Lines holding the string "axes" in the listing below are to be copied.

Information provided Block Start

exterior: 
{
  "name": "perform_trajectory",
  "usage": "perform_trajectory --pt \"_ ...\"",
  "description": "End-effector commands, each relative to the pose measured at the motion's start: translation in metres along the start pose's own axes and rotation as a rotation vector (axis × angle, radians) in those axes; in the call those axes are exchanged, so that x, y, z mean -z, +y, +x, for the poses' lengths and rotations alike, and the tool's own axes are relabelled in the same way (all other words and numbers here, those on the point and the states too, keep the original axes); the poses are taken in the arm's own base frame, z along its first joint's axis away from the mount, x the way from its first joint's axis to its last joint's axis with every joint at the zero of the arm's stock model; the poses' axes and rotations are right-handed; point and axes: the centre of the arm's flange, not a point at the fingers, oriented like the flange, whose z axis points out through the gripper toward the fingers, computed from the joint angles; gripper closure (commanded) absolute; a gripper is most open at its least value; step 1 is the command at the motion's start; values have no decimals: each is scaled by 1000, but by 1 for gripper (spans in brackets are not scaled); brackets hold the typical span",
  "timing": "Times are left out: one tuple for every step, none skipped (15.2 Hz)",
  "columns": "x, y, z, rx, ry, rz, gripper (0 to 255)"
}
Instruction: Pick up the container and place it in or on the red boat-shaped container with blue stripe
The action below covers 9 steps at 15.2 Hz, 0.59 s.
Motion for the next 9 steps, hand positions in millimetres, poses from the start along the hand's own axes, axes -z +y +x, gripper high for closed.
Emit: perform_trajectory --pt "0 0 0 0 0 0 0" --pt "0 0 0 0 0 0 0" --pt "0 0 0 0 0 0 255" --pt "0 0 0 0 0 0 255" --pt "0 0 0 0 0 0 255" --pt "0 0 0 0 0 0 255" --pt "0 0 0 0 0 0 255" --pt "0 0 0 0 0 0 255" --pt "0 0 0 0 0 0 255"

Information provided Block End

▶ _Reply to the exercise_
  "description": "End-effector commands, each relative to the pose measured at the motion's start: translation in metres along the start pose's own axes and rotation as a rotation vector (axis × angle, radians) in those axes; in the call those axes are exchanged, so that x, y, z mean -z, +y, +x, for the poses' lengths and rotations alike, and the tool's own axes are relabelled in the same way (all other words and numbers here, those on the point and the states too, keep the original axes); the poses are taken in the arm's own base frame, z along its first joint's axis away from the mount, x the way from its first joint's axis to its last joint's axis with every joint at the zero of the arm's stock model; the poses' axes and rotations are right-handed; point and axes: the centre of the arm's flange, not a point at the fingers, oriented like the flange, whose z axis points out through the gripper toward the fingers, computed from the joint angles; gripper closure (commanded) absolute; a gripper is most open at its least value; step 1 is the command at the motion's start; values have no decimals: each is scaled by 1000, but by 1 for gripper (spans in brackets are not scaled); brackets hold the typical span",
Motion for the next 9 steps, hand positions in millimetres, poses from the start along the hand's own axes, axes -z +y +x, gripper high for closed.

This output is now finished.